▶ [What you should do]:
Reproduce the data below exactly. Skip the pictures.

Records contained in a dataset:
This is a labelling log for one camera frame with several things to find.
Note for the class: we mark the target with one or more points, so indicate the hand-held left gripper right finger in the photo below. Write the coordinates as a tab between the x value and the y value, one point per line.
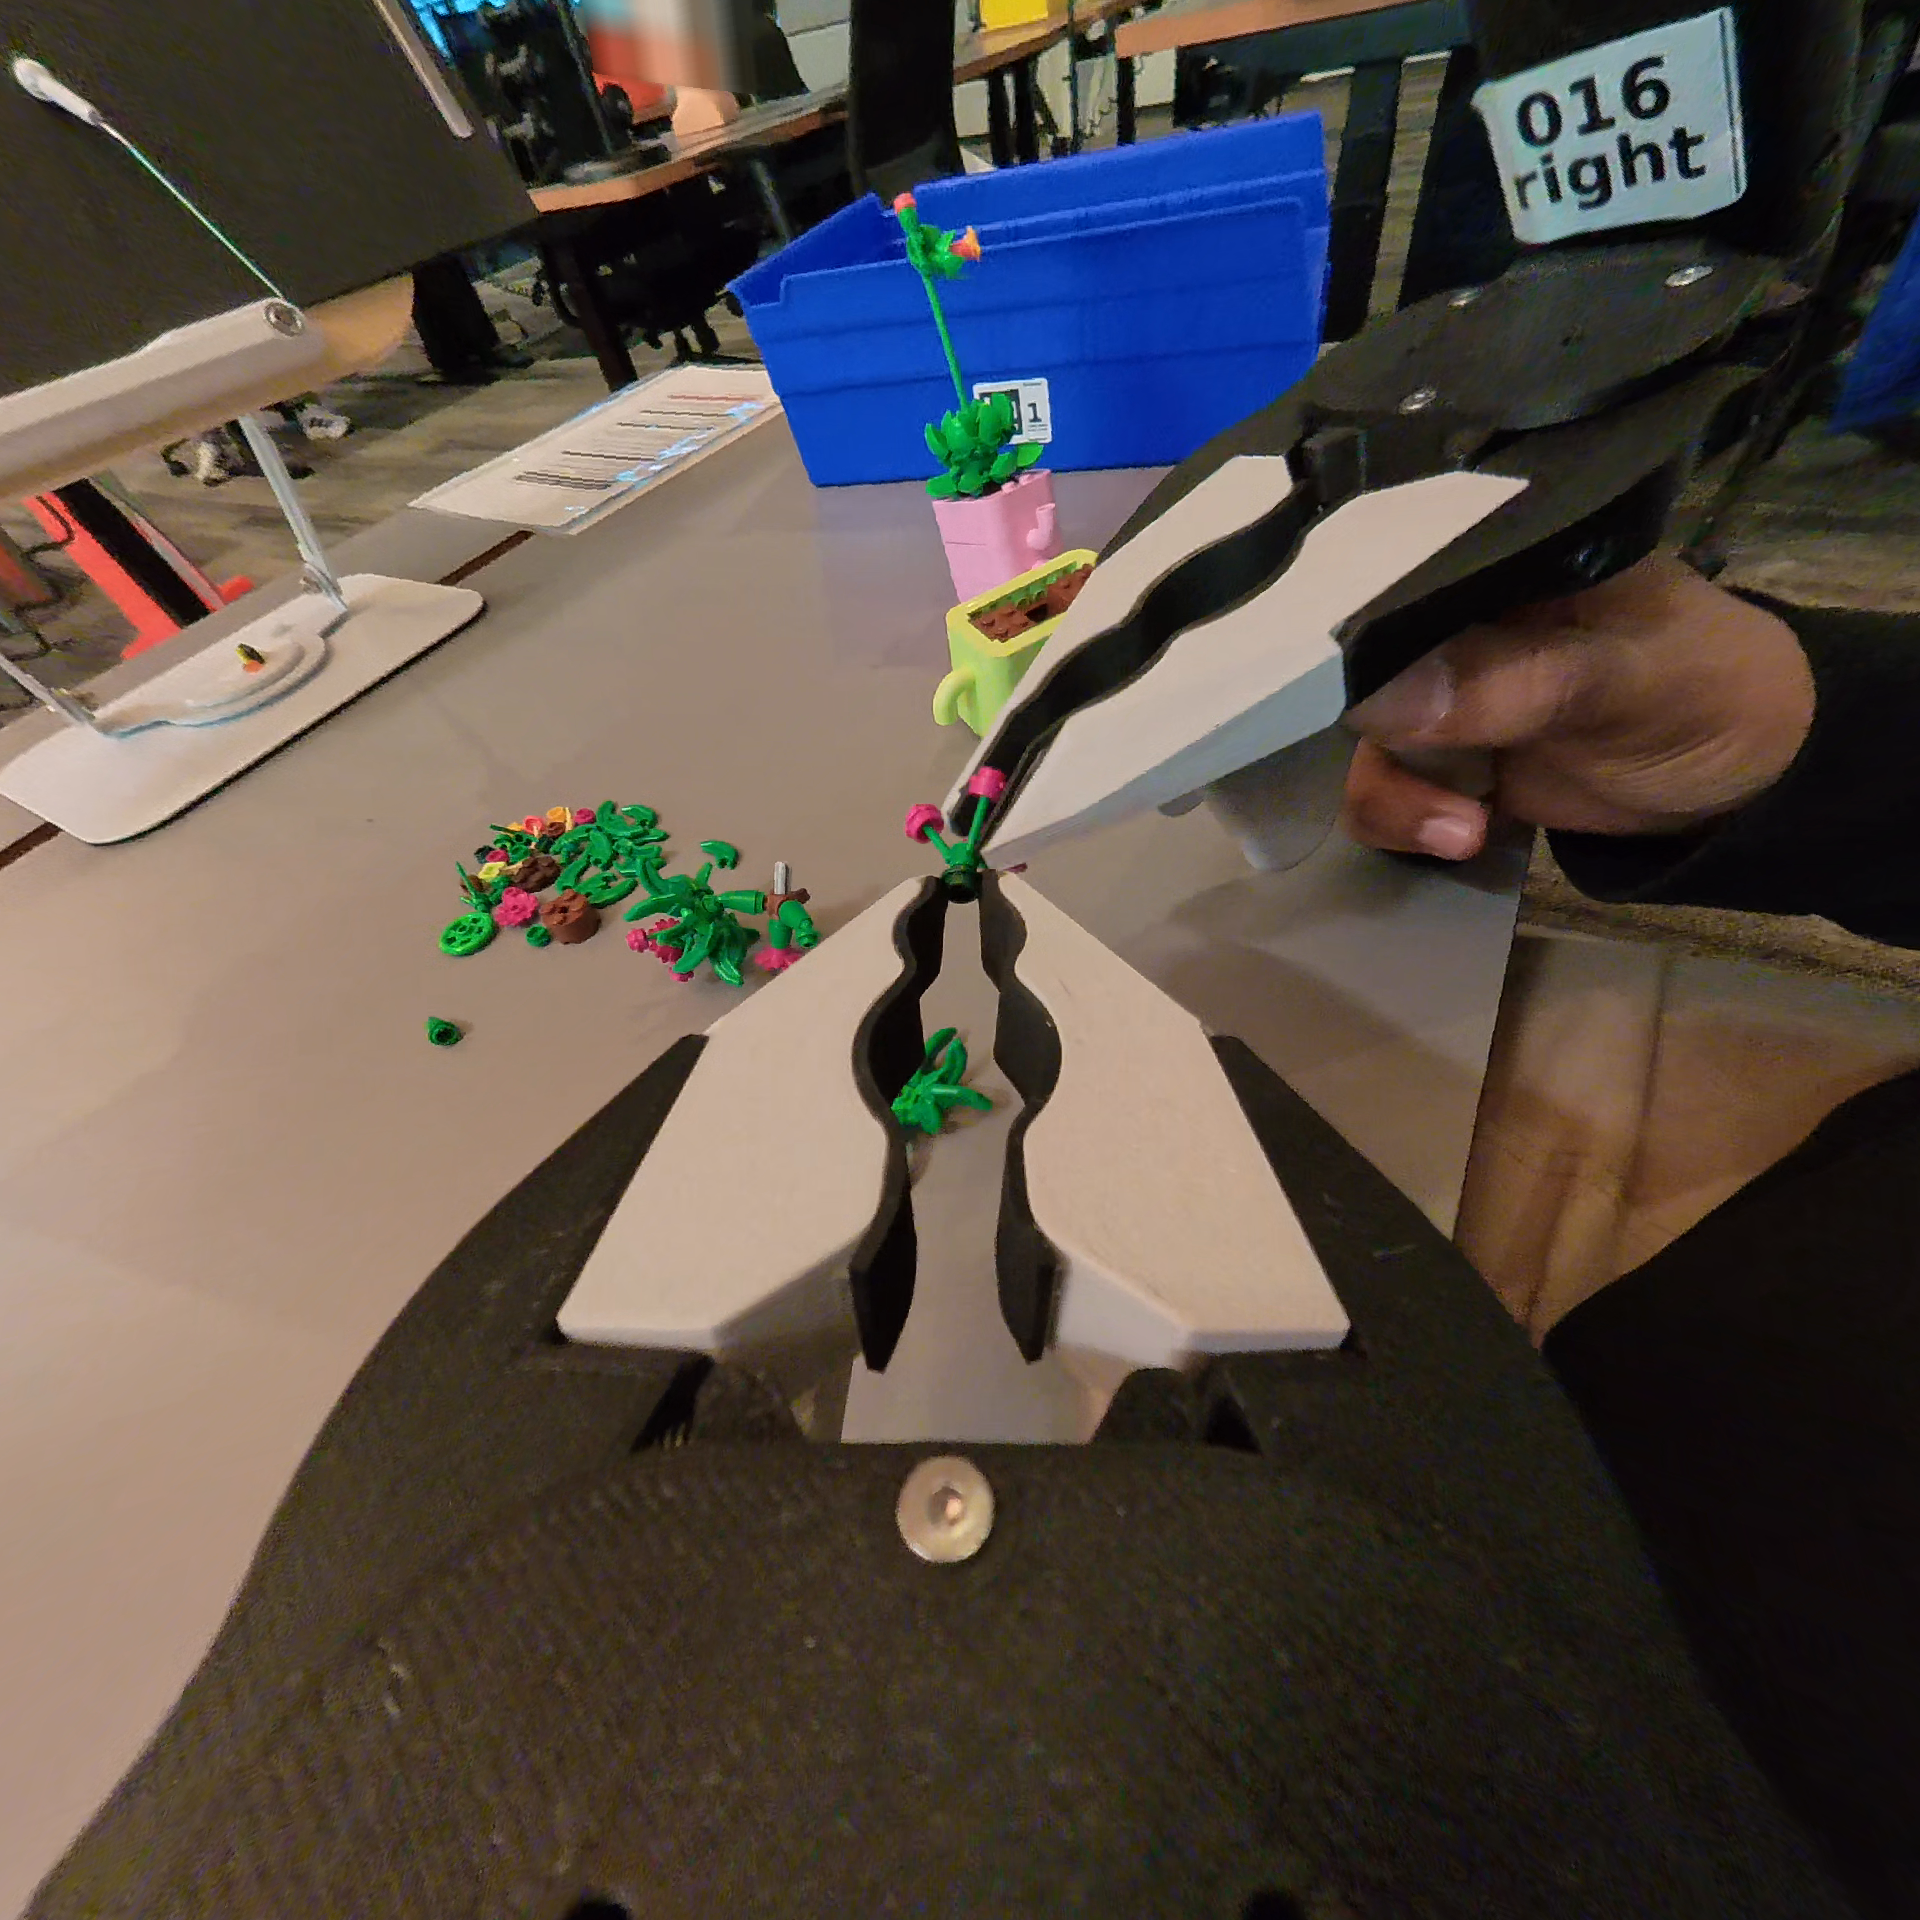
1154	1185

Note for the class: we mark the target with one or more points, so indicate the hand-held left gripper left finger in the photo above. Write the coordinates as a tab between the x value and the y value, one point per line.
735	1185

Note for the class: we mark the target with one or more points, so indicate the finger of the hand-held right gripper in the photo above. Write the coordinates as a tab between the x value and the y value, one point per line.
1184	539
1275	646

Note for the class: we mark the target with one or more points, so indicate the green toy leaf cluster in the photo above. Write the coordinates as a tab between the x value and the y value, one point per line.
931	1096

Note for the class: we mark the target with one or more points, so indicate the person's right forearm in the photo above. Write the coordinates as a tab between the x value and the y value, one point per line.
1861	781

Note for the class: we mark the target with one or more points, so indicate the person's right hand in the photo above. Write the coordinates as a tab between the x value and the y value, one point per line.
1621	704

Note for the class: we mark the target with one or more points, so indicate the pink toy pot with plant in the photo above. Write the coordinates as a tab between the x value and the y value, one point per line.
989	533

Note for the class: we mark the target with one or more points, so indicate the lime toy brick pot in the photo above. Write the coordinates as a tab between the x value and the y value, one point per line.
989	661

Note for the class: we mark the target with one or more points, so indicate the blue plastic bin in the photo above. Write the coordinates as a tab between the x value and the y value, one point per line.
1171	299

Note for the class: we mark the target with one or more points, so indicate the green leafy toy plant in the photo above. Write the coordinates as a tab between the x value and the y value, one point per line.
697	914

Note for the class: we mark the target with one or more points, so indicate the blue cloth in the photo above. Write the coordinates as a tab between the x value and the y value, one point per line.
1890	345

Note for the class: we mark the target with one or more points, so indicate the brown round toy brick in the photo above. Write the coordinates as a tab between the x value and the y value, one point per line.
570	914

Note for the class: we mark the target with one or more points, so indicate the pile of small toy pieces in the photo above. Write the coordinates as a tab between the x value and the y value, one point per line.
600	849

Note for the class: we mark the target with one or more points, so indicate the beige quilted cloth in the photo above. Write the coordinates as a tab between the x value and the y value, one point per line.
1650	1080

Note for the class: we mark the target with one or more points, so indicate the laminated paper sheet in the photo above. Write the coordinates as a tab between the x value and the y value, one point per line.
600	451

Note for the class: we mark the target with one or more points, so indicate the white monitor stand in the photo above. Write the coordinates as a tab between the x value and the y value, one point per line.
299	661

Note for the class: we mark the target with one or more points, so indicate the dark computer monitor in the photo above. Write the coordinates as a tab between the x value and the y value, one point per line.
225	150

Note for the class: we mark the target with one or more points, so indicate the red metal frame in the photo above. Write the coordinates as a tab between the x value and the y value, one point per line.
89	557

▶ [Reply]:
This is a labelling log for one camera frame with several things to find.
Note for the class: we mark the target with one or more points, so indicate the hand-held left gripper right finger in the photo below. Write the coordinates as a tab between the x value and the y value, one point per line.
1154	1185

Note for the class: we mark the target with one or more points, so indicate the hand-held left gripper left finger in the photo above. Write the coordinates as a tab between the x value and the y value, one point per line.
735	1185

Note for the class: we mark the target with one or more points, so indicate the finger of the hand-held right gripper in the photo above. Write the coordinates as a tab between the x value and the y value, one point per line.
1184	539
1275	646

Note for the class: we mark the target with one or more points, so indicate the green toy leaf cluster in the photo above. Write the coordinates as a tab between the x value and the y value, one point per line.
931	1096

Note for the class: we mark the target with one or more points, so indicate the person's right forearm in the photo above. Write the coordinates as a tab between the x value and the y value, one point per line.
1861	781

Note for the class: we mark the target with one or more points, so indicate the person's right hand in the photo above. Write the coordinates as a tab between the x value and the y value, one point per line.
1621	704

Note for the class: we mark the target with one or more points, so indicate the pink toy pot with plant in the photo above. Write the coordinates as a tab between the x value and the y value, one point per line.
989	533

Note for the class: we mark the target with one or more points, so indicate the lime toy brick pot in the photo above. Write the coordinates as a tab between the x value and the y value, one point per line.
989	661

Note for the class: we mark the target with one or more points, so indicate the blue plastic bin in the photo above. Write the coordinates as a tab between the x value and the y value, one point per line.
1171	299

Note for the class: we mark the target with one or more points, so indicate the green leafy toy plant in the photo above. Write the coordinates as a tab between the x value and the y value, one point per line.
697	914

Note for the class: we mark the target with one or more points, so indicate the blue cloth in the photo above. Write the coordinates as a tab between the x value and the y value, one point per line.
1890	345

Note for the class: we mark the target with one or more points, so indicate the brown round toy brick in the photo above. Write the coordinates as a tab between the x value and the y value, one point per line.
570	914

Note for the class: we mark the target with one or more points, so indicate the pile of small toy pieces in the photo above. Write the coordinates as a tab between the x value and the y value, one point per line.
600	849

Note for the class: we mark the target with one or more points, so indicate the beige quilted cloth in the photo above. Write the coordinates as a tab between the x value and the y value, one point per line.
1650	1080

Note for the class: we mark the target with one or more points, so indicate the laminated paper sheet in the photo above. Write the coordinates as a tab between the x value and the y value, one point per line.
600	451

Note for the class: we mark the target with one or more points, so indicate the white monitor stand in the photo above. Write the coordinates as a tab between the x value and the y value, one point per line.
299	661

Note for the class: we mark the target with one or more points, so indicate the dark computer monitor in the photo above. Write the coordinates as a tab between the x value and the y value, one point per line.
225	150

Note for the class: we mark the target with one or more points, so indicate the red metal frame in the photo above. Write the coordinates as a tab between the x value and the y value, one point per line.
89	557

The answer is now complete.